When the browser receives the status code and Cookie, it will make another Request. because the browser receives the Set-Cookie, the second Request Headers will attach the previously received Cookie.
Such a request is successful. Such a request is successful.

This anti-crawler method is very basic and uses different methods for Status Code processing between common crawlers and browsers.

To crawl, you only need to request a Cookie and save it. then, all the requests are attached with the saved Cookie.

The best way for crawlers is to try to imitate users' browser behavior. I thought about whether to answer the question for a while, because the question was labeled as a dead label ...... Degrees (° A ° ') degrees
---------------------------------------------------------------
Chrome is better than Python.



@ Lin can Bin said that the method is correct, but generally the Cookie takes effect for such websites for a long time, so you can directly copy the Cookie value in your Request Headers, put it in the package where you simulate the post request. Open the URL in your browser and view the content in Request Headers. There are mainly the following anti-crawling mechanisms:
1. Cookie: You can write down your cookies. you can also solve a list of websites that need to be crawled by simulated login, such as Weibo;
2. Host: You don't need to talk about this. just bring it and it won't change;
3. Referer: Some websites are abnormal and will not only check if you have Referer information, but also Check whether your Referer is validI won't name it here, for fear of being checked;
4. User-Agent: Some information about your user's environment, such as the browser and operating system, should be taken as much as possible. It is best to have an UA table, Each time a request is constructed, a random UA information is used..

In addition, the most important thing is to work on the IP address.

1. forge the X-forwarded-for header: This is the easiest way to forge an IP address. of course, it is also the easiest way to crack it;
2. use TCP packet injection: This method is encapsulated by Scrapy. you can check related documents. for example, you can also use this method to forge an IP source and perform syn flood denial-of-service attacks (it seems to be biased ......);
3. use the proxy IP address pool: This is the most reliable practice. The disadvantage is that the quality of the proxy IP address is often uneven. Therefore, you need to write a script to maintain this proxy IP address pool, for example, to obtain a new proxy IP address and remove invalid IP addresses from the database (I usually try to access Baidu one by one ).
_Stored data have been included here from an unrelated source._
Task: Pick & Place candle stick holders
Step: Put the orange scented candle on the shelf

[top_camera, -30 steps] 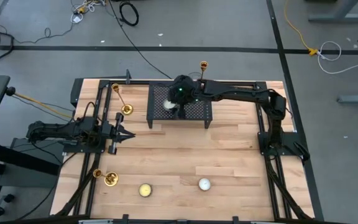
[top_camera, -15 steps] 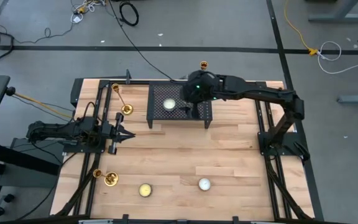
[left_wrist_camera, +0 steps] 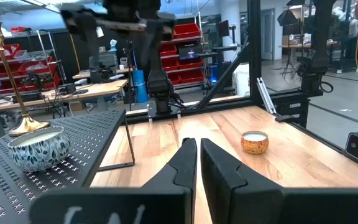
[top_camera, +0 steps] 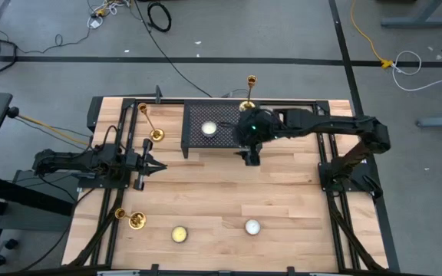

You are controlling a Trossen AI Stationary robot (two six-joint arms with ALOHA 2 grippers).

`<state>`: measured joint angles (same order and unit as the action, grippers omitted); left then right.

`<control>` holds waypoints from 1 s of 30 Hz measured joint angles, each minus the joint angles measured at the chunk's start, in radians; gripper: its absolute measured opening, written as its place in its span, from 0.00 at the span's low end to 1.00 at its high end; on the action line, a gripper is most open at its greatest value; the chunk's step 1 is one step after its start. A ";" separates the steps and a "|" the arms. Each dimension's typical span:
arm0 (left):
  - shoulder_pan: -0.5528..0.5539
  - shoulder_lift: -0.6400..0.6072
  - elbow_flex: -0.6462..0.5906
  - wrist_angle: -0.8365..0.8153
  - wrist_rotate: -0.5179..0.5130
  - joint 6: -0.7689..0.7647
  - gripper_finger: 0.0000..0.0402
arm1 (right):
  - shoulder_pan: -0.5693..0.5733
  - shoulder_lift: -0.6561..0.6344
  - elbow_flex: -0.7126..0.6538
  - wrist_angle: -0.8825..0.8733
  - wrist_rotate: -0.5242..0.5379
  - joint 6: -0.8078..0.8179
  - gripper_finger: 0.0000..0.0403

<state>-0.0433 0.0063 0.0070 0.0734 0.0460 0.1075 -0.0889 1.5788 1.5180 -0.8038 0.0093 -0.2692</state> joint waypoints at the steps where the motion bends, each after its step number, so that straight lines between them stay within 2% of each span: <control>1: 0.000 0.000 0.000 0.000 0.000 0.000 0.06 | 0.010 -0.019 -0.033 0.009 0.001 0.000 0.85; 6: 0.000 0.000 0.000 0.000 0.000 0.000 0.06 | 0.058 -0.093 -0.152 0.024 0.000 0.033 0.85; 12: 0.000 0.000 0.000 0.000 0.000 0.000 0.06 | 0.097 -0.148 -0.222 0.035 0.001 0.055 0.85; 19: 0.000 0.000 0.000 0.000 0.000 0.000 0.06 | 0.164 -0.156 -0.231 0.035 0.000 0.052 0.85; 30: 0.000 0.000 0.000 0.000 0.000 0.000 0.06 | 0.378 -0.155 -0.231 0.093 0.000 0.055 0.85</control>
<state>-0.0433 0.0063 0.0071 0.0734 0.0460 0.1078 0.2888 1.4239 1.2869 -0.7109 0.0097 -0.2145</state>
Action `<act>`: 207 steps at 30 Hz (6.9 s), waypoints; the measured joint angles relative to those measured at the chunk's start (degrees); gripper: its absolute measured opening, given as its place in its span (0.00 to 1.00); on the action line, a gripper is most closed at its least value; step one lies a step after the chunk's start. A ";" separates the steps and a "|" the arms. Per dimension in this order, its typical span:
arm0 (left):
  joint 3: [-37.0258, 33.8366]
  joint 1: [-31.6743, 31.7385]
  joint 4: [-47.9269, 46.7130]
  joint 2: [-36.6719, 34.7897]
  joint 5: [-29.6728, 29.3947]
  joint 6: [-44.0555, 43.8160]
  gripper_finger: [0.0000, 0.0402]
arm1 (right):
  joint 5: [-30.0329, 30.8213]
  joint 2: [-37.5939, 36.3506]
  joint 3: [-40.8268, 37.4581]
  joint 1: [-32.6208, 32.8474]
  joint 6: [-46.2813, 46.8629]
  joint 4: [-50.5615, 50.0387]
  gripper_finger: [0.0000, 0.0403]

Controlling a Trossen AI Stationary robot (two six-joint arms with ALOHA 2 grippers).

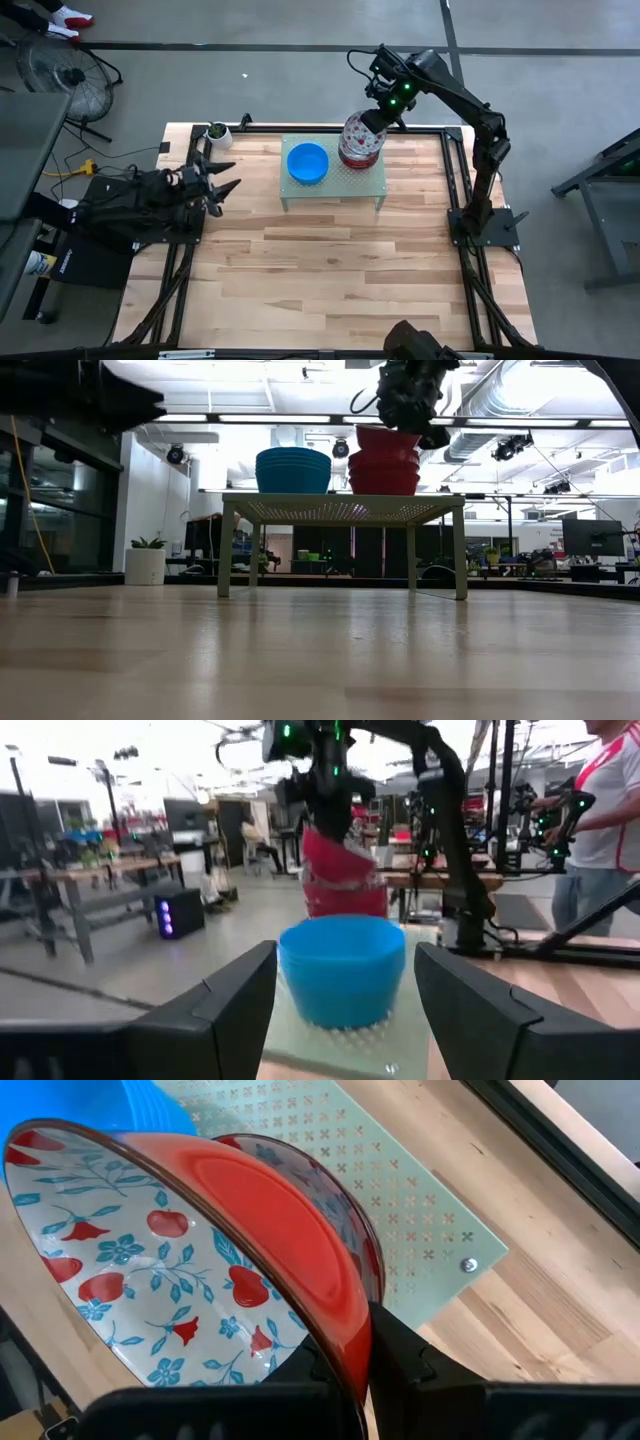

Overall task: Pick & Place Mini bowls
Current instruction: Stack the red bowl on top of the red bowls on the shelf

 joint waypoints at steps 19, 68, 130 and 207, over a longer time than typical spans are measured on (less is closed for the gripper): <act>-12.68 0.02 12.36 0.16 1.95 -6.15 0.58 | 1.35 0.31 -0.04 1.64 5.03 -1.32 0.03; -12.94 0.02 10.41 0.15 2.91 -6.08 0.58 | 4.96 1.01 -0.04 5.84 14.11 -2.09 0.16; -12.94 0.00 10.44 0.13 1.19 -6.44 0.58 | 15.06 -4.72 0.00 5.46 5.37 2.12 0.27; -12.96 0.00 8.79 0.74 1.78 -10.63 0.58 | -1.65 -36.73 -74.74 1.53 -6.22 97.86 0.00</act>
If the content you crawl is obtained through AJAX, your task is to find the request sent by the JS and simulate it according to the above routine. Sacrifice artifacts
Http://jeanphix.me/Ghost.py/ Crawlers are worms, afraid of the Central Commission for Discipline Inspection, and dare not climb the website of the Central Commission for Discipline Inspection. It is recommended that you write crawlers by yourself with less pages, which is more flexible than using scrapy directly. Not many pages use bs4/re + requests + gevent/threading. I always feel that crawlers are difficult to crawl.
I don't know how the page jumps to sacrifice the Wireshark.

Contact Us

The content source of this page is from Internet, which doesn't represent Alibaba Cloud's opinion; products and services mentioned on that page don't have any relationship with Alibaba Cloud. If the content of the page makes you feel confusing, please write us an email, we will handle the problem within 5 days after receiving your email.

If you find any instances of plagiarism from the community, please send an email to: info-contact@alibabacloud.com and provide relevant evidence. A staff member will contact you within 5 working days.

A Free Trial That Lets You Build Big!

Start building with 50+ products and up to 12 months usage for Elastic Compute Service

  • Sales Support

    1 on 1 presale consultation

  • After-Sales Support

    24/7 Technical Support 6 Free Tickets per Quarter Faster Response

  • Alibaba Cloud offers highly flexible support services tailored to meet your exact needs.